Владислав Петрович Залесенский, давний дедушкин друг и личный врач, переминался с ноги на ногу и протягивал мне белый кулек. Я молча взял его: тяжеловато для бумаг с завещанием. Никогда бы не подумал, что чистенький и приветливый Владислав Петрович, мужчина без возраста, зато со зрелым чувством юмора, станет спутником для деда в смерть: вот он, земной Харон во всей красе. Именно Залесенский был с ним в последние минуты, констатировал смерть и отвез тело дедушки в морг.

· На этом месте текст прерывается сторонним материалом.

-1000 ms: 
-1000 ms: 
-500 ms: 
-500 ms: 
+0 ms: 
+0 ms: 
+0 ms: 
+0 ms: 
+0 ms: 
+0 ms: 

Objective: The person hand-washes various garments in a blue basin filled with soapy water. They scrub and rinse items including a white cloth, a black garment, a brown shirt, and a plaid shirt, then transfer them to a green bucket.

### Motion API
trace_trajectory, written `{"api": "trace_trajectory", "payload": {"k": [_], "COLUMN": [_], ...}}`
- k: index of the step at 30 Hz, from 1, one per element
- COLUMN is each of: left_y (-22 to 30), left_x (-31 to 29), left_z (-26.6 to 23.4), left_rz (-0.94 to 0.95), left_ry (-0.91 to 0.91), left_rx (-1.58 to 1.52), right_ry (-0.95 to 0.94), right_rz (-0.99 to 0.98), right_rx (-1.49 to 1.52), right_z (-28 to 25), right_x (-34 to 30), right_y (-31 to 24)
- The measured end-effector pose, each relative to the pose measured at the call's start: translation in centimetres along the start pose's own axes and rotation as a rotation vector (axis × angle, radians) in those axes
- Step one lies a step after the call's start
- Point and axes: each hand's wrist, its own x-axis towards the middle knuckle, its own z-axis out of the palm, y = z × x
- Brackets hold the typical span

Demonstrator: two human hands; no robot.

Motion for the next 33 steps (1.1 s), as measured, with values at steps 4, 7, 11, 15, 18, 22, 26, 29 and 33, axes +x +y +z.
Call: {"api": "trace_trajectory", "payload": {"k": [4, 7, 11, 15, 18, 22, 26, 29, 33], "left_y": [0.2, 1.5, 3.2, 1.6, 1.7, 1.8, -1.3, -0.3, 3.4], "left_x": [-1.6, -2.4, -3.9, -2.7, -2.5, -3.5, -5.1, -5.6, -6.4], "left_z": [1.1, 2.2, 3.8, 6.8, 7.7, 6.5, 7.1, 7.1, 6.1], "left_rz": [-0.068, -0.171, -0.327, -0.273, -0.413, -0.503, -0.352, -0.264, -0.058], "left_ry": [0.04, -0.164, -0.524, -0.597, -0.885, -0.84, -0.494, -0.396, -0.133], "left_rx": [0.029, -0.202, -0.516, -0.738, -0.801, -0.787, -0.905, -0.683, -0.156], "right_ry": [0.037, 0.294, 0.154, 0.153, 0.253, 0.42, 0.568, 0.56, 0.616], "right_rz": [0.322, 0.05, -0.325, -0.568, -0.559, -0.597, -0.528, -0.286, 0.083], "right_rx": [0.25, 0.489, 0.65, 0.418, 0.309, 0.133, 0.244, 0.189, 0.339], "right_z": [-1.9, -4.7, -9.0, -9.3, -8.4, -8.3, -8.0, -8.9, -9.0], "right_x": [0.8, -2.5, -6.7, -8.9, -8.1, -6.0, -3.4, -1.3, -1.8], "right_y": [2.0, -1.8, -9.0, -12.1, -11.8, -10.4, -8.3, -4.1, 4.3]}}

– Это ты должен будешь отвезти в Вену. В общем, там бумага с маршрутом. Он все записал.

Я достал из кулька смятую бумажонку, где дрожащей рукой было что– то нечленораздельно написано. Видно, как слаба рука писавшего: чернила еле проступали на листе, он почти не надавливал на ручку. Буквы были маленькие и волнистые. Наверное, дед написал записку перед самым уходом. Информации было крайне мало:

«Дорогой мой Гаврюша! Ты должен зарыть это в Венском лесу. Место выбери сам. Я хочу, чтобы ты вместе с частичкой меня прошел по моему любимому маршруту, городам моей молодости. Я не успел с ними попрощаться. Варшава, Прага, Будапешт, а потом Вена. Старайся держать коробку при себе, не отдавай никому и не вскрывай. Как приедешь, набери Фельдману, 43 01 986654. Он засвидетельствует исполнение моей просьбы и передаст документы на наследство. Люблю тебя, мой мальчик. Твой дед».

Мне снова захотелось плакать. К горлу подступил увесистый ком, нос стало жечь изнутри и из глаз начало что– то сочиться.

– А что в коробке?

– Его руки, – буднично ответил Владислав Петрович. У меня закружилась голова, мир вокруг поплыл.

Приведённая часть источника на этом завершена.